WAS v8.5 > Troubleshoot Configure the hang detection policy
The hang detection option for WebSphere Application Server is turned on by default. We can configure a hang detection policy to accommodate the applications and environment so that potential hangs can be reported, providing earlier detection of failing servers. When a hung thread is detected, WAS notifies you so that we can troubleshoot the problem.
A common error in Java EE applications is a hung thread. A hung thread can result from a simple software defect (such as an infinite loop) or a more complex cause (for example, a resource deadlock). System resources, such as CPU time, might be consumed by this hung transaction when threads run unbounded code paths, such as when the code is running in an infinite loop. Alternately, a system can become unresponsive even though all resources are idle, as in a deadlock scenario. Unless an end user or a monitoring tool reports the problem, the system may remain in this degraded state indefinitely.
Using the hang detection policy, we can specify a time that is too long for a unit of work to complete.

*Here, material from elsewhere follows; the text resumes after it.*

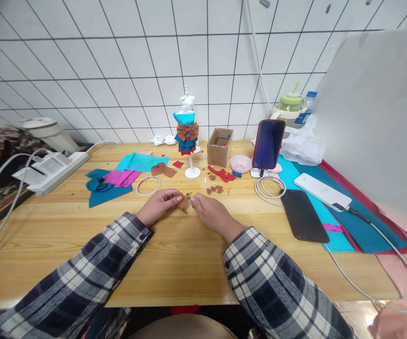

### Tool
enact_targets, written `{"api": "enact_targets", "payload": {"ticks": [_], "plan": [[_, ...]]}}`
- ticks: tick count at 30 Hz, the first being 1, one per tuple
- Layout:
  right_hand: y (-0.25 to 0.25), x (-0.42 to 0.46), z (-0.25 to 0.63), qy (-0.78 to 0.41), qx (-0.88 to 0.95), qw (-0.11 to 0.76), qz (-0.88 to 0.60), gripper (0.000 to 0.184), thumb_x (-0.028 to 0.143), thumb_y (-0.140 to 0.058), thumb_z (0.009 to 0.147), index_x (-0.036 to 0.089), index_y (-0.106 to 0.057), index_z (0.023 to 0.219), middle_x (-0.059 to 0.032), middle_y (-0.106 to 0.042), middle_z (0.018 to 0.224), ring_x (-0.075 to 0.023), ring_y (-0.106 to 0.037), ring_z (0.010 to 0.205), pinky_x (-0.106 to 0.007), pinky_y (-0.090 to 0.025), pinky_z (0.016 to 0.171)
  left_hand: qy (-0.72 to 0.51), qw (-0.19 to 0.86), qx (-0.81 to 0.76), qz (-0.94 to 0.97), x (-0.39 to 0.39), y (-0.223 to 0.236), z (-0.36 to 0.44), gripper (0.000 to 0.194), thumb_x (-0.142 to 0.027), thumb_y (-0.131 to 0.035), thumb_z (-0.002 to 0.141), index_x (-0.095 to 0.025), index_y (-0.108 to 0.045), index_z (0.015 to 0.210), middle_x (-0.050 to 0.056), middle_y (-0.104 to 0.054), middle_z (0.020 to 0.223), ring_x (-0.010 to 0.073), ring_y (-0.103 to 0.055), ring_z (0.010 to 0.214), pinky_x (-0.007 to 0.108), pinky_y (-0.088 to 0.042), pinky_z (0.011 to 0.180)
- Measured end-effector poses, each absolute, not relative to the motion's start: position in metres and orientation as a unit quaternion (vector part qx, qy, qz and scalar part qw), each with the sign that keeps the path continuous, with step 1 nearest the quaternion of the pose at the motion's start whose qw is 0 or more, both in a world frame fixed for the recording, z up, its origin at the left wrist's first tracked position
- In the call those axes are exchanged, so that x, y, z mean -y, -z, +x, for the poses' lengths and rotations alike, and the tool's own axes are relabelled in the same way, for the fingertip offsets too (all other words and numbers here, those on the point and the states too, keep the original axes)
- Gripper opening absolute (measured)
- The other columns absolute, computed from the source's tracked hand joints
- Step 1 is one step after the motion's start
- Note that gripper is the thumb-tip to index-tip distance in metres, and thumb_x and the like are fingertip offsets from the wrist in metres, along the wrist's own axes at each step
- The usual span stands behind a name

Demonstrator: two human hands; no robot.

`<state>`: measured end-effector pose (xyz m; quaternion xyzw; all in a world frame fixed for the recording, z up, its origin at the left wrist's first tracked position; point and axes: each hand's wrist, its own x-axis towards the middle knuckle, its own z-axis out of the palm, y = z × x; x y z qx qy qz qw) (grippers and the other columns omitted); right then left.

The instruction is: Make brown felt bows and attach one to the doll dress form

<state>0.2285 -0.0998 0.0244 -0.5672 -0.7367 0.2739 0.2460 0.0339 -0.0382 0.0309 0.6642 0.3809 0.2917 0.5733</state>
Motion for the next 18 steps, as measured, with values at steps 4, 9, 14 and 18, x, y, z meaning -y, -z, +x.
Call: {"api": "enact_targets", "payload": {"ticks": [4,9,14,18], "plan": [[-0.0235,0.0998,0.2284,-0.266,0.741,0.233,-0.571,0.033,0.044,-0.026,0.099,0.023,-0.046,0.083,-0.001,-0.058,0.077,-0.0158,-0.053,0.072,-0.027,-0.037,0.067,-0.289,0.576,-0.381,0.663,0.0379,-0.0301,0.0339,0.036,-0.047,-0.07,0.072,-0.014,-0.069,0.085,0.006,-0.071,0.085,0.0181,-0.062,0.079,0.03,-0.047,0.076],[-0.023,0.0994,0.2287,-0.265,0.743,0.232,-0.569,0.034,0.044,-0.025,0.099,0.023,-0.045,0.081,-0.0005,-0.057,0.076,-0.0154,-0.052,0.071,-0.026,-0.036,0.066,-0.281,0.584,-0.372,0.665,0.0386,-0.0316,0.0337,0.035,-0.046,-0.069,0.073,-0.014,-0.069,0.085,0.006,-0.071,0.084,0.0185,-0.063,0.08,0.03,-0.048,0.077],[-0.0226,0.0985,0.2289,-0.262,0.745,0.234,-0.567,0.034,0.043,-0.026,0.099,0.023,-0.046,0.081,-0.0005,-0.057,0.076,-0.0154,-0.052,0.071,-0.026,-0.035,0.065,-0.284,0.597,-0.367,0.654,0.0397,-0.0327,0.0339,0.035,-0.045,-0.07,0.073,-0.013,-0.068,0.086,0.006,-0.071,0.084,0.0187,-0.064,0.08,0.031,-0.048,0.077],[-0.0226,0.0978,0.2293,-0.259,0.745,0.231,-0.57,0.034,0.042,-0.027,0.099,0.022,-0.048,0.082,-0.0012,-0.058,0.078,-0.0156,-0.053,0.072,-0.026,-0.035,0.065,-0.284,0.61,-0.359,0.647,0.0405,-0.0344,0.0336,0.035,-0.044,-0.072,0.072,-0.013,-0.068,0.087,0.007,-0.072,0.083,0.0196,-0.065,0.079,0.032,-0.049,0.077]]}}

The thread monitor checks all managed threads in the system (for example, web container threads and object request broker (ORB) threads) . Unmanaged threads, which are threads created by applications, are not monitored. For more information read Hung threads in Java Platform, Enterprise Edition applications.
The thread hang detection option is enabled by default. To adjust the hang detection policy values, or to disable hang detection completely:
- From the dmgr console, click Servers > appservers > server_name
- Under Server Infrastructure, click Administration > Custom Properties
- Click New.
- Add the following properties:
Information Description Name com.ibm.websphere.threadmonitor.interval Value The frequency, in seconds, at which managed threads in the selected application server will be interrogated. Default 180 seconds (three minutes)
Information Description Name com.ibm.websphere.threadmonitor.threshold Value The length of time, in seconds, in which a thread can be active before it is considered hung. Any thread that is detected as active for longer than this length of time is reported as hung. Default 600 seconds (ten minutes)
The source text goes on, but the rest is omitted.